Yankee Stadium’s second hockey game will take place on Wednesday night when the Rangers will again be the road team in a matchup with the New York Islanders.

Zuccarello tied it 3-3 at 2:48 of the second when he redirected in a pass from John Moore, and put New York in front at the end of a 3-on-1 rush with 7:16 left. Benoit Pouliot chipped the puck ahead at center ice to Derick Brassard, who sent a pass from the right side to Zuccarello for his 15th goal.

Hagelin made it 5-3 just 1:09 later when he flipped a shot from the right circle that appeared to hit Devils defenseman Marek Zidlicky before getting through Brad Richards’ screen and by Brodeur.

The Devils netminder was again victimized by an odd-man attack that Nash finished with 28.5 seconds left in the middle frame. Brodeur was serenaded with derisive chants of “Mar-ty … Mar-ty” as Rangers fans in the stands made their voices heard.

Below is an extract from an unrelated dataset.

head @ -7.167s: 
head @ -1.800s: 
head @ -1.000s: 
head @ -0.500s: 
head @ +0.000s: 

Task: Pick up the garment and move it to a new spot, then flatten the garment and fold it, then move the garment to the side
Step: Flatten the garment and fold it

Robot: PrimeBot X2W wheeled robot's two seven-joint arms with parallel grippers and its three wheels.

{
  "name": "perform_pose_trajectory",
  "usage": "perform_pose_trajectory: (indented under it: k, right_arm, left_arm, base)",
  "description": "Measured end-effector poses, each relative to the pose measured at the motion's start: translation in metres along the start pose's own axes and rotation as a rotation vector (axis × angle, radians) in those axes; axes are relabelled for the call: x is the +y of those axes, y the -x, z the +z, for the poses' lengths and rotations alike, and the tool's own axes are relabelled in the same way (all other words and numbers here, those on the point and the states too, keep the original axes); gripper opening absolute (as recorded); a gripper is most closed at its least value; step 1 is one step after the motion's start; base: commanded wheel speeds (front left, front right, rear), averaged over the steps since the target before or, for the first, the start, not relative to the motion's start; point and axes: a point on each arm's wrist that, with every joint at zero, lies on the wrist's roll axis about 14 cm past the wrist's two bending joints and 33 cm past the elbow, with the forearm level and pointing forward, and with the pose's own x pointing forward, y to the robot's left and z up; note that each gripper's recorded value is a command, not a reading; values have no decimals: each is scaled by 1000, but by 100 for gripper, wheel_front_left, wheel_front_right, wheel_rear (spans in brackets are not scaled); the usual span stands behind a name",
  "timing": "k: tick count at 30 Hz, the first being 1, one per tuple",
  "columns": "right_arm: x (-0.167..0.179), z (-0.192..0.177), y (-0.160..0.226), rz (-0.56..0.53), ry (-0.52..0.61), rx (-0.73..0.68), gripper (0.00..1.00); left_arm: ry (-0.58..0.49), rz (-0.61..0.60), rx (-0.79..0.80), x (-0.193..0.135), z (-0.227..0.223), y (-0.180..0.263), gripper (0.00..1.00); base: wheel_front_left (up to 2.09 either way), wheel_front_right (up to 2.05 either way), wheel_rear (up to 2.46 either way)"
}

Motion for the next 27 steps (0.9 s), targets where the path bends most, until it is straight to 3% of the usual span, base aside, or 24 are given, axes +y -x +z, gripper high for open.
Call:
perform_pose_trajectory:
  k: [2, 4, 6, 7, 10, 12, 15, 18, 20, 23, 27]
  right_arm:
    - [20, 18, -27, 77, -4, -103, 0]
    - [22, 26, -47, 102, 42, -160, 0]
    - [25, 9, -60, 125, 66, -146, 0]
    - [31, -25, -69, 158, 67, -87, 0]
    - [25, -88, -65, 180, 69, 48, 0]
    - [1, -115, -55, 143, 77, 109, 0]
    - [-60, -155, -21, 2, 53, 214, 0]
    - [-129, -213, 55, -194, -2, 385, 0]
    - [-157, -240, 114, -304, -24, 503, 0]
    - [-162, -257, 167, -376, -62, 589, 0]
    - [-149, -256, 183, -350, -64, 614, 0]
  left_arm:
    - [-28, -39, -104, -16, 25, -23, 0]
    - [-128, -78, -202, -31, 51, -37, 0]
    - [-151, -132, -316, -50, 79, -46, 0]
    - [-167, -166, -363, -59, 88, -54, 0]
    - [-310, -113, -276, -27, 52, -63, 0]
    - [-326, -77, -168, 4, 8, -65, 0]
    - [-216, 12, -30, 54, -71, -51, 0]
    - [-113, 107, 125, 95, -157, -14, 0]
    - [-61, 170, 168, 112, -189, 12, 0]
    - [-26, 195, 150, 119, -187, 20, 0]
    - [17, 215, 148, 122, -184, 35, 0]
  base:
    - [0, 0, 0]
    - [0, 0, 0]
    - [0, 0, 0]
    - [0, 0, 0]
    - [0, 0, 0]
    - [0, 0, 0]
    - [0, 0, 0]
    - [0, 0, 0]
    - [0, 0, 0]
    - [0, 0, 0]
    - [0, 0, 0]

He watched the rest of the game from the bench. Schneider, who made only four saves, gave up Derek Stepan’s penalty-shot goal with 9:54 remaining. The seven goals matched the Rangers’ season high.

NOTES: Schneider is 5-1-2 with a 0.96 goals-against average and .961 save percentage in his last eight starts, dating to Dec. 28. Brodeur had played in only two of New Jersey’s previous eight games. … New Jersey had won two straight. New York snapped a two-game losing streak.